## [WHAT THE TASK ASKS]
Set the data down exactly as it stands, and keep its pictures out.

## [RECORDED INFORMATION]
== Segment start ==

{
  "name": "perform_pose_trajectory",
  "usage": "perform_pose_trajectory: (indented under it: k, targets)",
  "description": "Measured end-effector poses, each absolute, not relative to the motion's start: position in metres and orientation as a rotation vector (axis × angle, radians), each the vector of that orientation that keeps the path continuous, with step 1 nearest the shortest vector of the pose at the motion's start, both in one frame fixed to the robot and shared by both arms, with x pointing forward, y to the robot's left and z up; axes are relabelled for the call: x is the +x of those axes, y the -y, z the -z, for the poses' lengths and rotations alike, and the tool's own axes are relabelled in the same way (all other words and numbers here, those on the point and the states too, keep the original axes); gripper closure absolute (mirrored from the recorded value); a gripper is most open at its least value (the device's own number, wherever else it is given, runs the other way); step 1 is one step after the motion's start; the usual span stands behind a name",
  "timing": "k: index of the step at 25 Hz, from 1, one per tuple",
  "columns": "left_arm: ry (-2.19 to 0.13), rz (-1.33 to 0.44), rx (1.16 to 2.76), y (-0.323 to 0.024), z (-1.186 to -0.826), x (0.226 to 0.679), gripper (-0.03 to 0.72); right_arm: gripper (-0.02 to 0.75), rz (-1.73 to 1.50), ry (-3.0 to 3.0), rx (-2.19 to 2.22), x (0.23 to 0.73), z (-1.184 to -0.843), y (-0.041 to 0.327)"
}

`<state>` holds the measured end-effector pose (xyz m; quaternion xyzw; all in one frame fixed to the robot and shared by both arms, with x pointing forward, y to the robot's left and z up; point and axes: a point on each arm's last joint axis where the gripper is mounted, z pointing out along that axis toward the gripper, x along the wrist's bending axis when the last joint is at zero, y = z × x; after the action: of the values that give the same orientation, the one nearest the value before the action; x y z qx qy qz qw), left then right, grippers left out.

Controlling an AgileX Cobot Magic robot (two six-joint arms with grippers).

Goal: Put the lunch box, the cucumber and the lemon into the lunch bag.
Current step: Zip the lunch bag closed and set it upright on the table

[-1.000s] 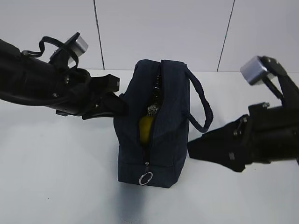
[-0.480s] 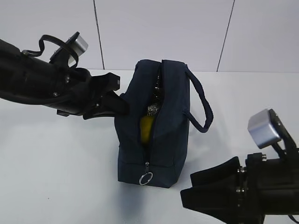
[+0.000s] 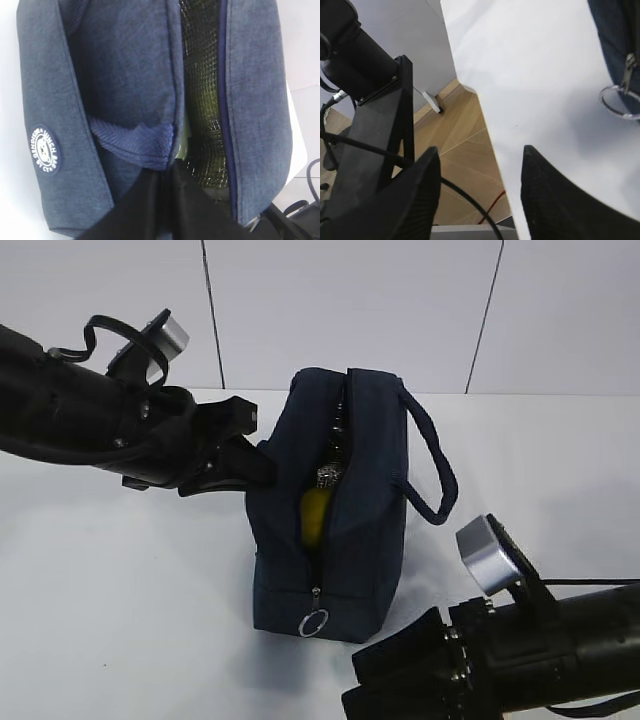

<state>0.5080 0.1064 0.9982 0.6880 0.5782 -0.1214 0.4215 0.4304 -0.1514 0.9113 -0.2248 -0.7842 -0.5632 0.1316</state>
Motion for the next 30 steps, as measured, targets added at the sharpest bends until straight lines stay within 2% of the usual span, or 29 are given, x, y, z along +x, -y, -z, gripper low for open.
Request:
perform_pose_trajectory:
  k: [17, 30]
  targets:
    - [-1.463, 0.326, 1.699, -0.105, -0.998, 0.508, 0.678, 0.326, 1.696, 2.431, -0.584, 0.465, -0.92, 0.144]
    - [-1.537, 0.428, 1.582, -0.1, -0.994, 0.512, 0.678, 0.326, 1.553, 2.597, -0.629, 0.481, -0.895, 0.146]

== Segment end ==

## [EXERCISE SOLUTION]
{
  "name": "perform_pose_trajectory",
  "usage": "perform_pose_trajectory: (indented under it: k, targets)",
  "description": "Measured end-effector poses, each absolute, not relative to the motion's start: position in metres and orientation as a rotation vector (axis × angle, radians), each the vector of that orientation that keeps the path continuous, with step 1 nearest the shortest vector of the pose at the motion's start, both in one frame fixed to the robot and shared by both arms, with x pointing forward, y to the robot's left and z up; axes are relabelled for the call: x is the +x of those axes, y the -y, z the -z, for the poses' lengths and rotations alike, and the tool's own axes are relabelled in the same way (all other words and numbers here, those on the point and the states too, keep the original axes); gripper closure absolute (mirrored from the recorded value); a gripper is most open at its least value (the device's own number, wherever else it is given, runs the other way); step 1 is one step after the motion's start; the usual span stands behind a name",
  "timing": "k: index of the step at 25 Hz, from 1, one per tuple",
  "columns": "left_arm: ry (-2.19 to 0.13), rz (-1.33 to 0.44), rx (1.16 to 2.76), y (-0.323 to 0.024), z (-1.186 to -0.826), x (0.226 to 0.679), gripper (-0.03 to 0.72); right_arm: gripper (-0.02 to 0.75), rz (-1.73 to 1.50), ry (-3.0 to 3.0), rx (-2.19 to 2.22), x (0.23 to 0.73), z (-1.184 to -0.843), y (-0.041 to 0.327)"
}

`<state>` holds the measured end-effector pose (xyz m; quaternion xyzw; all in one frame fixed to the robot and shared by both arms, with x pointing forward, y to the robot's left and z up; point and axes: a point on each arm's last joint axis where the gripper is mounted, z pointing out along that axis toward the gripper, x along the wrist's bending axis when the last joint is at zero, y = z × x; after the action: of the values that give the same orientation, the one nearest the value before the action; x y z qx qy qz qw), left then right, grippers left out.

Controlling an AgileX Cobot Magic robot (two six-joint arms with grippers).

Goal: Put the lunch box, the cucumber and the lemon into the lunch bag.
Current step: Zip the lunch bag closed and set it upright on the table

[-1.000s] 
[-0.480s] 
[+0.000s] 

<state>0.5080 0.1064 0.9982 0.6880 0.5782 -0.1214 0.4215 0.4304 -0.1514 0.9113 -0.2248 -0.7842 -0.5632 0.1316</state>
Motion for the next 30 steps, as measured, targets added at the sharpest bends until straight lines stay within 2% of the usual span, or 29 are given, x, y, z along +x, -y, -z, gripper low for open.
Request:
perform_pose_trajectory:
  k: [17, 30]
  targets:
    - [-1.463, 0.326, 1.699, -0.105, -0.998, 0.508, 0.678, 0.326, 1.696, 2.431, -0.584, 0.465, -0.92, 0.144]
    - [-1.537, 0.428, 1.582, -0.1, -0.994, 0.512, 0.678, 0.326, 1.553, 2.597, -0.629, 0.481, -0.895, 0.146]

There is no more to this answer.